▶ [What is needed]: What lines of the data hold the string "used"? Copy them all.

___ Available data

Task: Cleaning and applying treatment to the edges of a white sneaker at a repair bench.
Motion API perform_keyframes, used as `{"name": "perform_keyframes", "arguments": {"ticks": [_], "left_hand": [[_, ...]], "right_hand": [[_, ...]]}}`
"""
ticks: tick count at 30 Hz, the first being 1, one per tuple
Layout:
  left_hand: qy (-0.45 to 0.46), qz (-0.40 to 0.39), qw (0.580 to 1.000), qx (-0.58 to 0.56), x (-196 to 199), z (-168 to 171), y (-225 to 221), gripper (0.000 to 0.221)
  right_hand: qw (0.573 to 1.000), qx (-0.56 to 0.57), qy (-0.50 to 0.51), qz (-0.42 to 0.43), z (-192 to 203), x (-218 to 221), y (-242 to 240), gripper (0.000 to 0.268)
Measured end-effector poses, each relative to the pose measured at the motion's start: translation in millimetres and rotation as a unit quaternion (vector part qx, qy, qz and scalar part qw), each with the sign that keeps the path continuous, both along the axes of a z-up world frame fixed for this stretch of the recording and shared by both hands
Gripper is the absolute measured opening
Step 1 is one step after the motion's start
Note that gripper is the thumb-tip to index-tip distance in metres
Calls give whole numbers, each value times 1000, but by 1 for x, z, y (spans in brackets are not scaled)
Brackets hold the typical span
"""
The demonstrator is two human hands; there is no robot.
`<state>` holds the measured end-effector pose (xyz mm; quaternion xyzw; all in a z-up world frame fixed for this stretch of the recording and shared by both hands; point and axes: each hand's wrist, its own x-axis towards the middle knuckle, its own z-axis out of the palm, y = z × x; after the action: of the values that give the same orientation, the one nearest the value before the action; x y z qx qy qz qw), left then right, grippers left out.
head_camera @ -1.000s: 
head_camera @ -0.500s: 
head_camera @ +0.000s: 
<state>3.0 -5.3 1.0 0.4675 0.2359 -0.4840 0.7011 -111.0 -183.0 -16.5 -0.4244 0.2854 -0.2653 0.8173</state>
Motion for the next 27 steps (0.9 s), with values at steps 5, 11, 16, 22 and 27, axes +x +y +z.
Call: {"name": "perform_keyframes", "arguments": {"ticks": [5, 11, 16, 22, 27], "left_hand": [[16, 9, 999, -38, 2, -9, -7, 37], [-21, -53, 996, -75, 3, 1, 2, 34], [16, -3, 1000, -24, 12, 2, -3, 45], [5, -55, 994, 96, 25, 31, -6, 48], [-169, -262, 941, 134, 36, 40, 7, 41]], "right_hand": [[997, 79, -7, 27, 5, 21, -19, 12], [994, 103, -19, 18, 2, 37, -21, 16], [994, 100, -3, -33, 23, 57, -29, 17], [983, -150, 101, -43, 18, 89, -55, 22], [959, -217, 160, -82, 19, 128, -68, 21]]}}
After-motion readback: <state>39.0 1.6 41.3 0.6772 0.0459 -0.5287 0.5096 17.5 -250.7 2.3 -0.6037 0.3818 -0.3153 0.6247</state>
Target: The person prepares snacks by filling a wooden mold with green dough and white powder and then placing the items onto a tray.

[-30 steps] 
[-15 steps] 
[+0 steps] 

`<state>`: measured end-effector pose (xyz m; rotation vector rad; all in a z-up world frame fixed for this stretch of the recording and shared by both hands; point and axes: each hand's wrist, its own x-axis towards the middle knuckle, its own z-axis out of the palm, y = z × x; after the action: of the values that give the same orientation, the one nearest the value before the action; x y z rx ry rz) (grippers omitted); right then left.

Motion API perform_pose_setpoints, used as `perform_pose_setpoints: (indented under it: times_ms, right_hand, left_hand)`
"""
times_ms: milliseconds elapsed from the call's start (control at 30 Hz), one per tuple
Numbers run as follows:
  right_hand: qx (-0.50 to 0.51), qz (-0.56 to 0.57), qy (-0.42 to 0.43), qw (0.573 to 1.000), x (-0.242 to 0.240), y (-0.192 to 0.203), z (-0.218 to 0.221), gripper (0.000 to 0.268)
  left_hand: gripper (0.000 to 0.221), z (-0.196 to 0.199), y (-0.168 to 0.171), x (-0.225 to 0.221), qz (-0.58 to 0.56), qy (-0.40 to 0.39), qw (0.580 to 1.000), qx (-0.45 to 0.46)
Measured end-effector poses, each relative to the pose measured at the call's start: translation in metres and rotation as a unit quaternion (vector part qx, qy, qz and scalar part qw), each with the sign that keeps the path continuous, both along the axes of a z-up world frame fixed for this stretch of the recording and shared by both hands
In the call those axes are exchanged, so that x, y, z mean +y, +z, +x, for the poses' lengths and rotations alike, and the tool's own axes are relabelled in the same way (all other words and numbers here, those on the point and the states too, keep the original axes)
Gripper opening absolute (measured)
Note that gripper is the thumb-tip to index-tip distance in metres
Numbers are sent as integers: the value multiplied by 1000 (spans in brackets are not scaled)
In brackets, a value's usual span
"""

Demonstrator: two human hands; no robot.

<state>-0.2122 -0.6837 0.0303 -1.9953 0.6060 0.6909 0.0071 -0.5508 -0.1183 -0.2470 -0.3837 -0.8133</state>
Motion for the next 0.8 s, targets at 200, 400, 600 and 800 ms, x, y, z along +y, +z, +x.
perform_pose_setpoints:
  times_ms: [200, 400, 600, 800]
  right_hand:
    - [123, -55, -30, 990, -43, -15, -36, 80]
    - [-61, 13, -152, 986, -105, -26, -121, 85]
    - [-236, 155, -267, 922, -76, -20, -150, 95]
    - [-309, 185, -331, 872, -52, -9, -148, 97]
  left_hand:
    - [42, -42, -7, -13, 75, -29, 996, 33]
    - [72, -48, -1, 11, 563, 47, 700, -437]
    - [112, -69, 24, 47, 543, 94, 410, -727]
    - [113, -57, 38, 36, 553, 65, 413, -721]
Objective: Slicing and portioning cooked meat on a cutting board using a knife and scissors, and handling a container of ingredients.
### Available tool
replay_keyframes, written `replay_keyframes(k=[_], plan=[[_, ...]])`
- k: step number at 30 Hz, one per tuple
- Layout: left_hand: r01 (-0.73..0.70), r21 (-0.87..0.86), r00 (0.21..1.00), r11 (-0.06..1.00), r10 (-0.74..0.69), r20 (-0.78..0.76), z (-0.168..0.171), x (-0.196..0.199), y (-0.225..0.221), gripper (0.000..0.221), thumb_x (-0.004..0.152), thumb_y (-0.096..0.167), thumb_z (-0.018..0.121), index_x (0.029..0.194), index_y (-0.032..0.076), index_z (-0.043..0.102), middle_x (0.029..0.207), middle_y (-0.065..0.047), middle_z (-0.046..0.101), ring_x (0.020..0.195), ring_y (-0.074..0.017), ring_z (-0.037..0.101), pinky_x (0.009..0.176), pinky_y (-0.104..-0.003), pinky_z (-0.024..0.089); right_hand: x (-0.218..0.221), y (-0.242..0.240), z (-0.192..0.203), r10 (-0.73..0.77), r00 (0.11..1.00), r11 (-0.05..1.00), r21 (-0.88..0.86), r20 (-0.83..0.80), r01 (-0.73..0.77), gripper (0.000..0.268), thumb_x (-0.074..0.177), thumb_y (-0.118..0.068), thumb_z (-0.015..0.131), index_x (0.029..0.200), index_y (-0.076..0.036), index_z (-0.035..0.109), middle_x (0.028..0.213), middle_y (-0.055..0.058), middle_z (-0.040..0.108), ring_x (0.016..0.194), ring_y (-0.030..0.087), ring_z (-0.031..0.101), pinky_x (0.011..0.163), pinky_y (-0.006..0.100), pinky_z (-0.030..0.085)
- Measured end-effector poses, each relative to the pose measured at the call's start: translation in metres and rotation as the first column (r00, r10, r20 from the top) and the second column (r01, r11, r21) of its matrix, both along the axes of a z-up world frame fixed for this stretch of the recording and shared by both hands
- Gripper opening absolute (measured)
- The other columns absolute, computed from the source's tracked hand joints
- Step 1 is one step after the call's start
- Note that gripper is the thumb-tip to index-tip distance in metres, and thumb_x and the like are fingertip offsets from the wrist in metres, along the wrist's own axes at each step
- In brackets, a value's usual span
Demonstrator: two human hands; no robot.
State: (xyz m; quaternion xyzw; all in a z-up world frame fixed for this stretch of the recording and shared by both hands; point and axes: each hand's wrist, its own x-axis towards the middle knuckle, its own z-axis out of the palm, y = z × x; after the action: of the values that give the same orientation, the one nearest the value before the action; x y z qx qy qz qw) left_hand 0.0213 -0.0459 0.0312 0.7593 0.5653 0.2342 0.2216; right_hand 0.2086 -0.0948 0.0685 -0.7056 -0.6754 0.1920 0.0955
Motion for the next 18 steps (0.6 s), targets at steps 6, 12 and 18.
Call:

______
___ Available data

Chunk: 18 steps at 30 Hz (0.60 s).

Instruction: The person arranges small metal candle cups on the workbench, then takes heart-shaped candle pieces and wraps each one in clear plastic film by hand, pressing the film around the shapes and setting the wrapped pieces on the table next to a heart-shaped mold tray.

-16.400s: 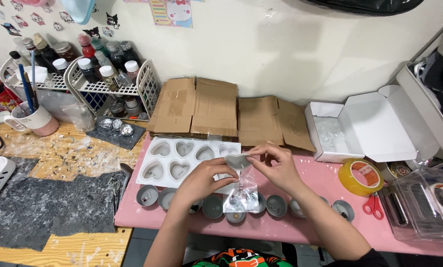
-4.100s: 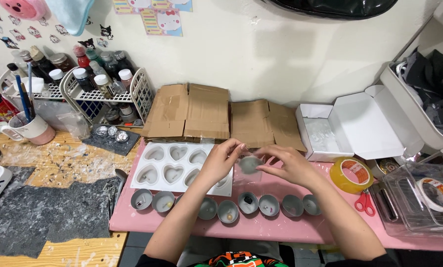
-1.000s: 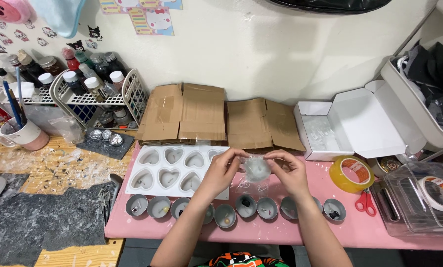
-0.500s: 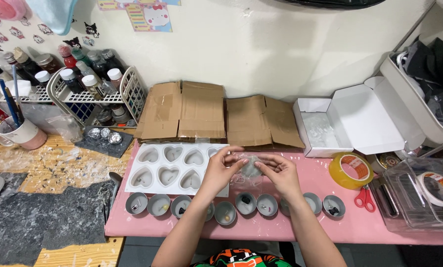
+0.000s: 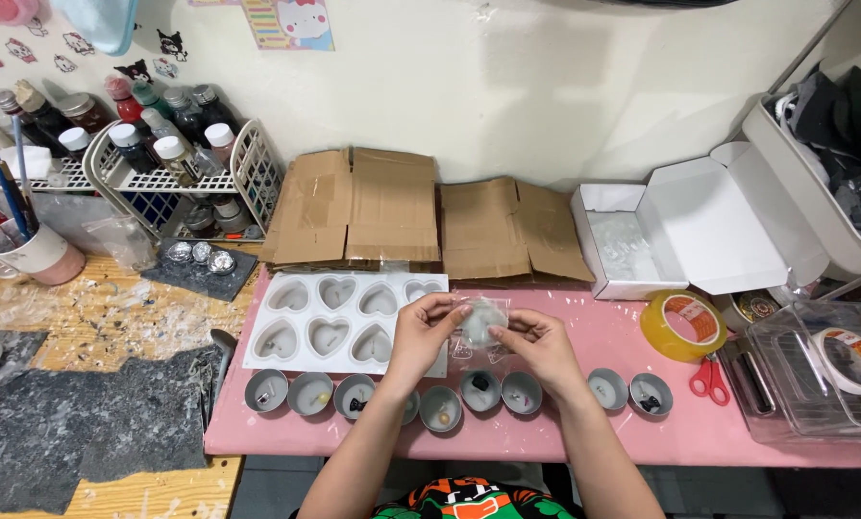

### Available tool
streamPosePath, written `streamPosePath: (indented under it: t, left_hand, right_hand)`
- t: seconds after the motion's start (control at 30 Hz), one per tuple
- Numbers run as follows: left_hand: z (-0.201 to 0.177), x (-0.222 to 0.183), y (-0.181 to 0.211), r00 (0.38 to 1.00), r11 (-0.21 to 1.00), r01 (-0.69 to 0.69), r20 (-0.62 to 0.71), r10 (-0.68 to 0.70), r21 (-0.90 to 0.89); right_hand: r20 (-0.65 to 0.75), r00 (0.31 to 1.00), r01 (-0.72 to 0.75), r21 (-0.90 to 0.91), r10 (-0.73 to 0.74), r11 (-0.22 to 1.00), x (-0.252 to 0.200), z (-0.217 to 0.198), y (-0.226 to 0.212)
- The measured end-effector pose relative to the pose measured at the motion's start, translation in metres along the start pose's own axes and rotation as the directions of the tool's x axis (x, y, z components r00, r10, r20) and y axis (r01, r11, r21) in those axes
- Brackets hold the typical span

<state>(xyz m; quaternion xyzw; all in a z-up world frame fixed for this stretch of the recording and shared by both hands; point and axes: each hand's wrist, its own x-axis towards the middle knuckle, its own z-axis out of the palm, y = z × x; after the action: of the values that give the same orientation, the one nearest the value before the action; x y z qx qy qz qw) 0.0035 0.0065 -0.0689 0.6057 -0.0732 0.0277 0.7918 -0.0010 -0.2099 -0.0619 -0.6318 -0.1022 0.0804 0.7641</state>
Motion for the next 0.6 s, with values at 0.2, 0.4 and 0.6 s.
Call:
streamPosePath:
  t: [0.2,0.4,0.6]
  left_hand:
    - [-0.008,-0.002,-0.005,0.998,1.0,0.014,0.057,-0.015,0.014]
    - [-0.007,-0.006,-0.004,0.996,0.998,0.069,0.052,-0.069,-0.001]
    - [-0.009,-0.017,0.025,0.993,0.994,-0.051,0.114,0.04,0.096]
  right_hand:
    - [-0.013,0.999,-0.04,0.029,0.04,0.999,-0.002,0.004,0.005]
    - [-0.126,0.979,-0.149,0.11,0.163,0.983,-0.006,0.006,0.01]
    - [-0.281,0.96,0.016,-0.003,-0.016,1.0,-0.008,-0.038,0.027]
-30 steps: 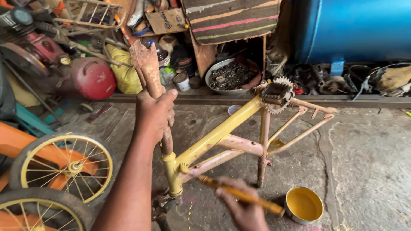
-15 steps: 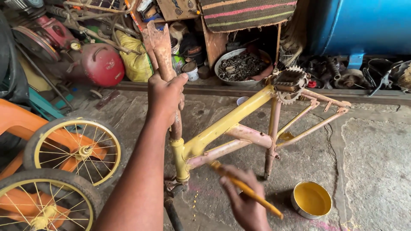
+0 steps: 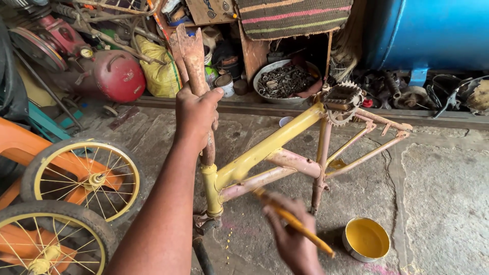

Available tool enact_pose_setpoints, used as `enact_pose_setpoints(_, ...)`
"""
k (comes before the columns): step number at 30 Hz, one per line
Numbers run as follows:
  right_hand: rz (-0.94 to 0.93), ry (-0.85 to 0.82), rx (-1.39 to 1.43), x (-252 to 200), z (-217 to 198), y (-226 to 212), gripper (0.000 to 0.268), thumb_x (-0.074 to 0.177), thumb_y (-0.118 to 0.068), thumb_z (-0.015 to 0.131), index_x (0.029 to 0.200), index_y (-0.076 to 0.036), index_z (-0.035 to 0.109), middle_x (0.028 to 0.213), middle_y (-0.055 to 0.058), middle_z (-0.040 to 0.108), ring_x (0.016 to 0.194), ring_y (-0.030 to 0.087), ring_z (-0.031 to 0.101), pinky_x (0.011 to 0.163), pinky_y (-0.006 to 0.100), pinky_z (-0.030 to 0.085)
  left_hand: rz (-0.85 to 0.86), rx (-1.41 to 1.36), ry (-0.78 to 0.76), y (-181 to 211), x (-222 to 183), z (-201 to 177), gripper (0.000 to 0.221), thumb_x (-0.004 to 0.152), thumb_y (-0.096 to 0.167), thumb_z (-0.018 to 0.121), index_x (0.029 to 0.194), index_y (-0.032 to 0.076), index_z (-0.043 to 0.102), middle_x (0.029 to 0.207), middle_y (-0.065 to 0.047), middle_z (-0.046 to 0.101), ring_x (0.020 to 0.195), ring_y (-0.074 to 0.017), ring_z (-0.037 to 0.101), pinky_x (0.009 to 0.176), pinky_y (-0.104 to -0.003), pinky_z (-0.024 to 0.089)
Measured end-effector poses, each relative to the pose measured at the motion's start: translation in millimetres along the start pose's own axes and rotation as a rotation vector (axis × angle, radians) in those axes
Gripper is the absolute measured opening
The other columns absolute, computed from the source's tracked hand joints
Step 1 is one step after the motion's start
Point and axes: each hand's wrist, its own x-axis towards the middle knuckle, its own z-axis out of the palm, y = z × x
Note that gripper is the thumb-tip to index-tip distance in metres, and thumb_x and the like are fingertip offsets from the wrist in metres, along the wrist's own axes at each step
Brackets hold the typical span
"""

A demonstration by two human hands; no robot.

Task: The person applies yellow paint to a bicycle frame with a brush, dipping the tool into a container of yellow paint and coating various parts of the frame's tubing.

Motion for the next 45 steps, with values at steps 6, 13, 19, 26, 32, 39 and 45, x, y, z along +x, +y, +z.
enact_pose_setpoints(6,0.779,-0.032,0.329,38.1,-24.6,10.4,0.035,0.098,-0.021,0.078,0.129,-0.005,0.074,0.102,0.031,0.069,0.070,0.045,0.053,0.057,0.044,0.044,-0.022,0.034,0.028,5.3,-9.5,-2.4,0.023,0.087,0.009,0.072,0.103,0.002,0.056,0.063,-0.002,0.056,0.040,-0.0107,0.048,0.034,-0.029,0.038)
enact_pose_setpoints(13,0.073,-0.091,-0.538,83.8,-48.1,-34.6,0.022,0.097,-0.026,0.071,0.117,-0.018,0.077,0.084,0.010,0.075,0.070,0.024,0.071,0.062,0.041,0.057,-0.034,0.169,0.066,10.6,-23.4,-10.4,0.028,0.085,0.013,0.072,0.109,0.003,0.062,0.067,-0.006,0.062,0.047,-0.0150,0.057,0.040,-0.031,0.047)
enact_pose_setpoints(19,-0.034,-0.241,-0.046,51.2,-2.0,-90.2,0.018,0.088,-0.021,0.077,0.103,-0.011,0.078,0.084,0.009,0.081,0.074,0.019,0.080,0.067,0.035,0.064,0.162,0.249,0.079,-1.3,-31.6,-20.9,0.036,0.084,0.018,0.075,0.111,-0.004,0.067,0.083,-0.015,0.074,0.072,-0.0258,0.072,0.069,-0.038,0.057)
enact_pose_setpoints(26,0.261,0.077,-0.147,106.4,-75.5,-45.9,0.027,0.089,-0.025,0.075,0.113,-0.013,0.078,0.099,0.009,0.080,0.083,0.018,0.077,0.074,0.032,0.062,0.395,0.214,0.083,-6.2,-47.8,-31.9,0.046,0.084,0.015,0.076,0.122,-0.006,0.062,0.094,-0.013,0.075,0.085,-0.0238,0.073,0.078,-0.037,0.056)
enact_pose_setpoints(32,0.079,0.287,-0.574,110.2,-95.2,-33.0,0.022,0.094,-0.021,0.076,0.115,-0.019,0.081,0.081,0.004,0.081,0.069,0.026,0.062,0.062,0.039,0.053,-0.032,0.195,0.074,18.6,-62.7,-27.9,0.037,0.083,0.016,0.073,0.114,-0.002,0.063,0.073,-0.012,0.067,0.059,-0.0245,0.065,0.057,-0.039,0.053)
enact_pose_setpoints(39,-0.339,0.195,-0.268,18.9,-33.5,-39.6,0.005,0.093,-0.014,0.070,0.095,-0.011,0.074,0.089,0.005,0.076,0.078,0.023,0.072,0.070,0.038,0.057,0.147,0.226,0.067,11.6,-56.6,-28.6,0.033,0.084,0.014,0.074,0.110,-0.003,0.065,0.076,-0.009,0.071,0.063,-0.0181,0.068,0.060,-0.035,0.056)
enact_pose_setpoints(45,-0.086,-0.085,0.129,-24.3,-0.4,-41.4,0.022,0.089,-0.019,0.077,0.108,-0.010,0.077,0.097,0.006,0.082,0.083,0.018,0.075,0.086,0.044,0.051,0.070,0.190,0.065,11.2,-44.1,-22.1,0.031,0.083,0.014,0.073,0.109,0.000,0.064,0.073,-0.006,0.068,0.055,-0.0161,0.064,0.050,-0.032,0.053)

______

▶ [Answer to the problem]:
Motion API perform_keyframes, used as `{"name": "perform_keyframes", "arguments": {"ticks": [_], "left_hand": [[_, ...]], "right_hand": [[_, ...]]}}`
Motion API perform_pose_setpoints, used as `perform_pose_setpoints: (indented under it: times_ms, right_hand, left_hand)`
Available tool enact_pose_setpoints, used as `enact_pose_setpoints(_, ...)`

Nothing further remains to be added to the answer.